*The task*: Take the data below and extract the lines from the one with "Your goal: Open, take" to the one with "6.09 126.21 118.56", inclusive, exactly as written.

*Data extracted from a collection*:
- Opening Delimiter -
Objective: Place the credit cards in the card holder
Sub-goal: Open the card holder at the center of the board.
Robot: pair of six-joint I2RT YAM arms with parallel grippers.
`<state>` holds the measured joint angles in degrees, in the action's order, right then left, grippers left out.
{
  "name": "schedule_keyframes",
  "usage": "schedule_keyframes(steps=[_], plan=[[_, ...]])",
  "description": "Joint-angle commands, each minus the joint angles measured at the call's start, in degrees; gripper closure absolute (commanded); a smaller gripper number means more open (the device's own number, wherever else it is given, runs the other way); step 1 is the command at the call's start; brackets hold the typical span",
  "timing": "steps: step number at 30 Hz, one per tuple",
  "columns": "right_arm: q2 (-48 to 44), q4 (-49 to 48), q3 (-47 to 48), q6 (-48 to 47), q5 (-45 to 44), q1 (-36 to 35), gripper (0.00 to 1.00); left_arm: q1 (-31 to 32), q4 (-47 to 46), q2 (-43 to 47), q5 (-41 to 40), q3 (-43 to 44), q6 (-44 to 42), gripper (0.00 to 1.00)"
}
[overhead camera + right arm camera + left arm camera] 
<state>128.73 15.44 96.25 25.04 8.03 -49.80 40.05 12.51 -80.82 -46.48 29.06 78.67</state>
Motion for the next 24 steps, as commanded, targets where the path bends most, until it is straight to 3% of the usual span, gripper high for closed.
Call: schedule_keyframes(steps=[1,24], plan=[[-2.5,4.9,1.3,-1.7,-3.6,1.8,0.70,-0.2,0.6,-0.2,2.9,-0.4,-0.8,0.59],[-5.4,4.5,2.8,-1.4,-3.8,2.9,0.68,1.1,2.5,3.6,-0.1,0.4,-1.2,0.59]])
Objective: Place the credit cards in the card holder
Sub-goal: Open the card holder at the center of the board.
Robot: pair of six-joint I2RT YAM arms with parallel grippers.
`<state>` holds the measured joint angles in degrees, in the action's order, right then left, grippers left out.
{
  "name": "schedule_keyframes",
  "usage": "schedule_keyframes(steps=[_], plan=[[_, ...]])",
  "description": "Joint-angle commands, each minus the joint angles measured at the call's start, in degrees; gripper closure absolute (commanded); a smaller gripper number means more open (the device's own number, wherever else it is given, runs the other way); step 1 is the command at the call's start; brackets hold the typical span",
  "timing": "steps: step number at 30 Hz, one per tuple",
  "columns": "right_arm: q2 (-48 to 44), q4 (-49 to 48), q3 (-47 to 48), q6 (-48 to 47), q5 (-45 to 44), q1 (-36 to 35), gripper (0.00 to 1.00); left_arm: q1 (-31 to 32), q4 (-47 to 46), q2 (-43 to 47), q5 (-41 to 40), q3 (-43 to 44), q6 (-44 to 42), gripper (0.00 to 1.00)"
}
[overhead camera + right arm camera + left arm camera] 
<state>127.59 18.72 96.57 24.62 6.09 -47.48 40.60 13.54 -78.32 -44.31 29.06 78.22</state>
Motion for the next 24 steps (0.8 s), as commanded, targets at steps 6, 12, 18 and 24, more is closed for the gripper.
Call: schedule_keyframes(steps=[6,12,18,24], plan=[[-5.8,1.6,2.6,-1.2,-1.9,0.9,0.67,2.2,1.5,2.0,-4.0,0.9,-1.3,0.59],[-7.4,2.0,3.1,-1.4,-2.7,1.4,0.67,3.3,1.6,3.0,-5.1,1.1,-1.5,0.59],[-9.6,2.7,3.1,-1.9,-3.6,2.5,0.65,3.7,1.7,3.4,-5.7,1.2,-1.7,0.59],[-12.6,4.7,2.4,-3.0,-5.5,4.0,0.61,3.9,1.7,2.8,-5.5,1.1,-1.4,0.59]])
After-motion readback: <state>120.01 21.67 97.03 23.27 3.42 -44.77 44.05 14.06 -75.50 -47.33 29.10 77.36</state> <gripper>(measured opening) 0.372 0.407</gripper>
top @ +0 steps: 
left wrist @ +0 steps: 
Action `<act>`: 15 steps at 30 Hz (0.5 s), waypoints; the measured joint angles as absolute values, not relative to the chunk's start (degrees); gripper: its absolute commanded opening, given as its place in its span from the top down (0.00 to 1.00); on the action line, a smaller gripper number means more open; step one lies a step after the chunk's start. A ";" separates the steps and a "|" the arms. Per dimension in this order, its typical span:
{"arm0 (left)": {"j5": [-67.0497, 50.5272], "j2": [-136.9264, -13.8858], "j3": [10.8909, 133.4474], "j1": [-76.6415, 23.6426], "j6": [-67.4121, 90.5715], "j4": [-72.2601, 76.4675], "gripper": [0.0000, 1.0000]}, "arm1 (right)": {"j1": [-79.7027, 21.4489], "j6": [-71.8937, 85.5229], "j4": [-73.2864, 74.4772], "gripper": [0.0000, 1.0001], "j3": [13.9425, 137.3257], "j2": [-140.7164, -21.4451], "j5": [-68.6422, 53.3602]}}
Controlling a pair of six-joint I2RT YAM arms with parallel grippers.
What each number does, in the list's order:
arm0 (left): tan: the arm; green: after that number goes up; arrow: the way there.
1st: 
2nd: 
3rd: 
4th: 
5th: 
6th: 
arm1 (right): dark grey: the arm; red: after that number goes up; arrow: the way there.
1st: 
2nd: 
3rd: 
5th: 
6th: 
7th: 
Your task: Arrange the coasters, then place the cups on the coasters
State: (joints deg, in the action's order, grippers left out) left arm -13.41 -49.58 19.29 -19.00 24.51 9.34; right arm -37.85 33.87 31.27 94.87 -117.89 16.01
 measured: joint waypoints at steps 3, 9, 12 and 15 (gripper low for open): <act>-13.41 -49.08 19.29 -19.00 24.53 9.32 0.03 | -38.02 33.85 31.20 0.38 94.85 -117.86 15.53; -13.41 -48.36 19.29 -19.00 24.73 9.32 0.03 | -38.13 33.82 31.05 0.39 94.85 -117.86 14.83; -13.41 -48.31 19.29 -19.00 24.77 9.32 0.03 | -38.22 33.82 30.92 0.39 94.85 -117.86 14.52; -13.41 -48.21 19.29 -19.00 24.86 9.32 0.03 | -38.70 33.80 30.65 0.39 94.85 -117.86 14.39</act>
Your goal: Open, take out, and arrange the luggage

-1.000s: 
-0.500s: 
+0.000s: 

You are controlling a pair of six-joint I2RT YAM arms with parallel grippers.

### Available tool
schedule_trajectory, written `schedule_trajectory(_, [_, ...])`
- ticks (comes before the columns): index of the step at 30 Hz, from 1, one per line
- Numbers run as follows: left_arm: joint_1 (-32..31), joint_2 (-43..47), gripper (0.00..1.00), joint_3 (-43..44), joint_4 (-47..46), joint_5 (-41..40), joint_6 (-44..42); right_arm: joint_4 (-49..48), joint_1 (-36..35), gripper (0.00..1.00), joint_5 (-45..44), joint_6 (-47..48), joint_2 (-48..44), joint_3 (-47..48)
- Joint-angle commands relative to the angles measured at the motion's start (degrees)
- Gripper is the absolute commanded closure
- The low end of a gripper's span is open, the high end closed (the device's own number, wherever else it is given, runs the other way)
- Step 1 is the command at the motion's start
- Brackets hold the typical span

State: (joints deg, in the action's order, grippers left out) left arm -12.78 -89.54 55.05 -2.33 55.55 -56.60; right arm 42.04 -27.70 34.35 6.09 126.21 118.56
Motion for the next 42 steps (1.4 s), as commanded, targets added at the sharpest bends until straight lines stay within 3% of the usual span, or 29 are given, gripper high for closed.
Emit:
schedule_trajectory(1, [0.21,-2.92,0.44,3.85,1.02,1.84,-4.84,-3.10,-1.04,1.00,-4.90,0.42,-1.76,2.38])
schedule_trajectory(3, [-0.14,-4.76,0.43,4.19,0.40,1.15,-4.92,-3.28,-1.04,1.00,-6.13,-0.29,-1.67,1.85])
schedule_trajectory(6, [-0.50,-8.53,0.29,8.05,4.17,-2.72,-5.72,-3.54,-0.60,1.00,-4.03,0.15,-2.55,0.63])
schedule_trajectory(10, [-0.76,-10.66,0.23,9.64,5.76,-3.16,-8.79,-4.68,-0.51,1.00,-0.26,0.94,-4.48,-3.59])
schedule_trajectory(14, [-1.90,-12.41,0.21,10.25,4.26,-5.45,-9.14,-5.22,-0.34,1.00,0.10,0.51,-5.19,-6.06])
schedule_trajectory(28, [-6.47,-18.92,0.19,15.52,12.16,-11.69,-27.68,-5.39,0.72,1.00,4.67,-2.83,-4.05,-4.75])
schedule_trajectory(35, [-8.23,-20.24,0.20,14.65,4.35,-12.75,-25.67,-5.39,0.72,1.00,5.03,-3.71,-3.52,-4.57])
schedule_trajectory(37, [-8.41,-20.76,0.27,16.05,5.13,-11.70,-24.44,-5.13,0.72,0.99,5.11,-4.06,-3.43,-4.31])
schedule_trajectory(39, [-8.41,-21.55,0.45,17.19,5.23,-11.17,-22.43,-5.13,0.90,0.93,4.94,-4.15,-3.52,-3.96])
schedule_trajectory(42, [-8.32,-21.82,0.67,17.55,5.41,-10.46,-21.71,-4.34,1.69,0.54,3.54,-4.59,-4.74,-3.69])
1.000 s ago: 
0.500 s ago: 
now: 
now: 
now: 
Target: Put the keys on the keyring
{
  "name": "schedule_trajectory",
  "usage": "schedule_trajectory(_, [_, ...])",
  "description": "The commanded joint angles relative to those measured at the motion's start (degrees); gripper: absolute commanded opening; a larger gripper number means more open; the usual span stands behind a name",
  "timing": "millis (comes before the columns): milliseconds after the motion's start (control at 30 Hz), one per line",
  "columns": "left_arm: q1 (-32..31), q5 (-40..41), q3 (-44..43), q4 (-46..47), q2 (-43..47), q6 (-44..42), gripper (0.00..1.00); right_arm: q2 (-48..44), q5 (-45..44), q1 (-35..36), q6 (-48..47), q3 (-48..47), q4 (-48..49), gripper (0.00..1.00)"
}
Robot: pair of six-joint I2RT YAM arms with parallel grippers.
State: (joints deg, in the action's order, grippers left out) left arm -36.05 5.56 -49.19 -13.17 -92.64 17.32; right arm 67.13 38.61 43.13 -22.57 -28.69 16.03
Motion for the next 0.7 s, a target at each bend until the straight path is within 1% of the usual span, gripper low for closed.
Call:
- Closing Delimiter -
*Solution for this exercise*:
Your goal: Open, take out, and arrange the luggage

-1.000s: 
-0.500s: 
+0.000s: 

You are controlling a pair of six-joint I2RT YAM arms with parallel grippers.

### Available tool
schedule_trajectory, written `schedule_trajectory(_, [_, ...])`
- ticks (comes before the columns): index of the step at 30 Hz, from 1, one per line
- Numbers run as follows: left_arm: joint_1 (-32..31), joint_2 (-43..47), gripper (0.00..1.00), joint_3 (-43..44), joint_4 (-47..46), joint_5 (-41..40), joint_6 (-44..42); right_arm: joint_4 (-49..48), joint_1 (-36..35), gripper (0.00..1.00), joint_5 (-45..44), joint_6 (-47..48), joint_2 (-48..44), joint_3 (-47..48)
- Joint-angle commands relative to the angles measured at the motion's start (degrees)
- Gripper is the absolute commanded closure
- The low end of a gripper's span is open, the high end closed (the device's own number, wherever else it is given, runs the other way)
- Step 1 is the command at the motion's start
- Brackets hold the typical span

State: (joints deg, in the action's order, grippers left out) left arm -12.78 -89.54 55.05 -2.33 55.55 -56.60; right arm 42.04 -27.70 34.35 6.09 126.21 118.56

What is written here forms the complete answer.